[Problem to solve]:
The listing below should be copied in full, word for word.
[[ Information provided open ]]
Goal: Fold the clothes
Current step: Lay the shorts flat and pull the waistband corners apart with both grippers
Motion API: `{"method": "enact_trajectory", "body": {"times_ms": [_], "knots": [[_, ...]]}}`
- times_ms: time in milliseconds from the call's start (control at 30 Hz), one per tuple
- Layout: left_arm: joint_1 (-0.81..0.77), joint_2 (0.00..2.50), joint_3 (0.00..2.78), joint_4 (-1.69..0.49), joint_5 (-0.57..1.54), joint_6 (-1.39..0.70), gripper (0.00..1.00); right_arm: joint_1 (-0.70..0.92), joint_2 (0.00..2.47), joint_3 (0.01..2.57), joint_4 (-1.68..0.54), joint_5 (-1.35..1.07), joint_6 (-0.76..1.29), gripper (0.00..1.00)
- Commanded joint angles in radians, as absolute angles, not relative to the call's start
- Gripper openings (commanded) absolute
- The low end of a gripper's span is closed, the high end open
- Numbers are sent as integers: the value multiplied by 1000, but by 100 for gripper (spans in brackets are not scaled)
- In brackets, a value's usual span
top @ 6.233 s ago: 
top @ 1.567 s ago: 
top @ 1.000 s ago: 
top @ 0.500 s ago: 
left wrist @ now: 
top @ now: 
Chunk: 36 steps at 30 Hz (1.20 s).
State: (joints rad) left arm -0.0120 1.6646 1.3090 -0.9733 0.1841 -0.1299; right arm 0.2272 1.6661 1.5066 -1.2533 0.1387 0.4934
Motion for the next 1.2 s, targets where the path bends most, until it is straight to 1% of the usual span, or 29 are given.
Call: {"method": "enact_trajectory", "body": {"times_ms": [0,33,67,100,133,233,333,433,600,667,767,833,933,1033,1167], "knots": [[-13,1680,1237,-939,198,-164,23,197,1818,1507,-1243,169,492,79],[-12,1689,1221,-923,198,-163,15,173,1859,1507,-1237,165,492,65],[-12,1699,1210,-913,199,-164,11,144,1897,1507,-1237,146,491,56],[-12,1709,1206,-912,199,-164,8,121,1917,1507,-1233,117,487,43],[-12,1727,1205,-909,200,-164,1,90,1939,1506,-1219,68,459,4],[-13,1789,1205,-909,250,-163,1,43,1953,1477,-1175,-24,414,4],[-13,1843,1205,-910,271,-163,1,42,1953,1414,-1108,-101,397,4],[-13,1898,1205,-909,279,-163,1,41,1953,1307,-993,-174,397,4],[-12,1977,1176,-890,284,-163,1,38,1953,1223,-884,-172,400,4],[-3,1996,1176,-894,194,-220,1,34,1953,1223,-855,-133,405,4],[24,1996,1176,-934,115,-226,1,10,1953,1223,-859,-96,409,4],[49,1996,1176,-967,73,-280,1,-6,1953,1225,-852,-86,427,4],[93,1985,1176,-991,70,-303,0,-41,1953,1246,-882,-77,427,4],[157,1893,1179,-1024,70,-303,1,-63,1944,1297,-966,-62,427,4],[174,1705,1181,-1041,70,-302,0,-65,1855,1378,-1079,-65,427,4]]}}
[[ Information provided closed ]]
[Your response]:
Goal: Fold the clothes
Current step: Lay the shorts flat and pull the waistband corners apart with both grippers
Motion API: `{"method": "enact_trajectory", "body": {"times_ms": [_], "knots": [[_, ...]]}}`
- times_ms: time in milliseconds from the call's start (control at 30 Hz), one per tuple
- Layout: left_arm: joint_1 (-0.81..0.77), joint_2 (0.00..2.50), joint_3 (0.00..2.78), joint_4 (-1.69..0.49), joint_5 (-0.57..1.54), joint_6 (-1.39..0.70), gripper (0.00..1.00); right_arm: joint_1 (-0.70..0.92), joint_2 (0.00..2.47), joint_3 (0.01..2.57), joint_4 (-1.68..0.54), joint_5 (-1.35..1.07), joint_6 (-0.76..1.29), gripper (0.00..1.00)
- Commanded joint angles in radians, as absolute angles, not relative to the call's start
- Gripper openings (commanded) absolute
- The low end of a gripper's span is closed, the high end open
- Numbers are sent as integers: the value multiplied by 1000, but by 100 for gripper (spans in brackets are not scaled)
- In brackets, a value's usual span
top @ 6.233 s ago: 
top @ 1.567 s ago: 
top @ 1.000 s ago: 
top @ 0.500 s ago: 
left wrist @ now: 
top @ now: 
Chunk: 36 steps at 30 Hz (1.20 s).
State: (joints rad) left arm -0.0120 1.6646 1.3090 -0.9733 0.1841 -0.1299; right arm 0.2272 1.6661 1.5066 -1.2533 0.1387 0.4934
Motion for the next 1.2 s, targets where the path bends most, until it is straight to 1% of the usual span, or 29 are given.
Call: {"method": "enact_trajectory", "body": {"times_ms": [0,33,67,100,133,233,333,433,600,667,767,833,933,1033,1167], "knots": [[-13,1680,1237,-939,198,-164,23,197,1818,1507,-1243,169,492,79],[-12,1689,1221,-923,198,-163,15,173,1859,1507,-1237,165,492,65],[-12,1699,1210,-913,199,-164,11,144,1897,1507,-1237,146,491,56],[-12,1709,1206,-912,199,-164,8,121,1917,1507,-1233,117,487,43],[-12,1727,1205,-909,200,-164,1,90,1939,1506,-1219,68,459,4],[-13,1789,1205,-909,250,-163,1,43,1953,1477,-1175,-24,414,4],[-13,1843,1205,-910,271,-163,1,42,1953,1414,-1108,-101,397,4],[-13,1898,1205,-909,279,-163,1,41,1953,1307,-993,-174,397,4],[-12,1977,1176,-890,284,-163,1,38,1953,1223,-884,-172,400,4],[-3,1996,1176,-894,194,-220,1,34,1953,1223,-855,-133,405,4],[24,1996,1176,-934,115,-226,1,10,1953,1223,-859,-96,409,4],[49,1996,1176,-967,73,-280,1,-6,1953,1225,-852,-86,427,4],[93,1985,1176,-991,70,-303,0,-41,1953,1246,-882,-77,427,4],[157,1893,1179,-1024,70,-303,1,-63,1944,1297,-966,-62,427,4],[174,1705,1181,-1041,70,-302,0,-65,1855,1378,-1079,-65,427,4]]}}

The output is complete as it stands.